Yup, that stuff. The stuff we largely ignored for the past half-decade.
Many of you keep telling me that you can no longer "reactivate" older customers.
Here's what happens, folks.
Let's say that you have a 10% drop in merchandise productivity, over time, fueled by a failure to generate enough new, "winning" items.
Among your best customers, you continue to mail catalogs, plenty of catalogs. As a result, you only suffer the 10% merchandise productivity hit.
Marginal customers, however, that's a whole different story. These folks might generate $2.00 per book, at a 40% profit factor, with a book cost of $0.75 each.
- $2.00 * 0.40 - $0.75 = $0.05 profit.
Now, you have a 10% merchandise productivity hit. The profit and loss statement fundamentally changes.
- $1.80 * 0.40 - $0.75 = ($0.03) ... a loss.
You cannot mail the customer at a loss.
So you don't mail the customer.
And you lose out on the $1.80 the customer would have spent.
As a result, best customers experience a 10% productivity drop.
But marginal customers experience a 50% productivity drop - you stop mailing these customers, causing only the organic portion of the demand equation to come through.
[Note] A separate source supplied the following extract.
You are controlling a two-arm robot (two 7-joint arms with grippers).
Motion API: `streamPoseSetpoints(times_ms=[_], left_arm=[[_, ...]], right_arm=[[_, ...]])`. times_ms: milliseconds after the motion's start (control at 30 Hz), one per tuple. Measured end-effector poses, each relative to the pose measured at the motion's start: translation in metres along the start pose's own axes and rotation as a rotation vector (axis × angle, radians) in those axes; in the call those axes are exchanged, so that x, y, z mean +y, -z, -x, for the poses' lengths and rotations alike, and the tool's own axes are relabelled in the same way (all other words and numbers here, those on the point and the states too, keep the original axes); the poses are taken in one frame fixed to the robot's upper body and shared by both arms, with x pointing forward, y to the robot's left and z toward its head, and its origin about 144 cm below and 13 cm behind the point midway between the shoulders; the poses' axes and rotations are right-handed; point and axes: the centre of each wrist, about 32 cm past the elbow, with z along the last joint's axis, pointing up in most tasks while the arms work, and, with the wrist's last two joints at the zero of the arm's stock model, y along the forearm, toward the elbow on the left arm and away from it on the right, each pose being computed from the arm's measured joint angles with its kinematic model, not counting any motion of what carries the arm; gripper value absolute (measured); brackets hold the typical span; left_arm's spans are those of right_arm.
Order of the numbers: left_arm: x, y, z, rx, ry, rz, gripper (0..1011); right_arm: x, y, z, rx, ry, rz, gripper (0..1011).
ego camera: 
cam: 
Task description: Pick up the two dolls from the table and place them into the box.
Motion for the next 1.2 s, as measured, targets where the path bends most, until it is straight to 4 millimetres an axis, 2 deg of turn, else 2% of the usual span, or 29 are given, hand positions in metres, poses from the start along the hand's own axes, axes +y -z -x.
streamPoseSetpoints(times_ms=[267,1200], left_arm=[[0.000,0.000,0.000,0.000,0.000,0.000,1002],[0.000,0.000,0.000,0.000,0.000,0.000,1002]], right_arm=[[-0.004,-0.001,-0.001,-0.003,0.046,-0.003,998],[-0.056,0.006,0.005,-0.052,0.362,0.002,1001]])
Just like that, marginal customer spending is cut in half.
And it's because of the cascading effects of merchandising problems, specifically, a failure to generate enough new items over time.
In this case (I see it every day), it's not the catalog business model that is dying - it's the business that is dying!
In this case (I see it every day), it's not the catalog business model that is dying - it's the business that is dying!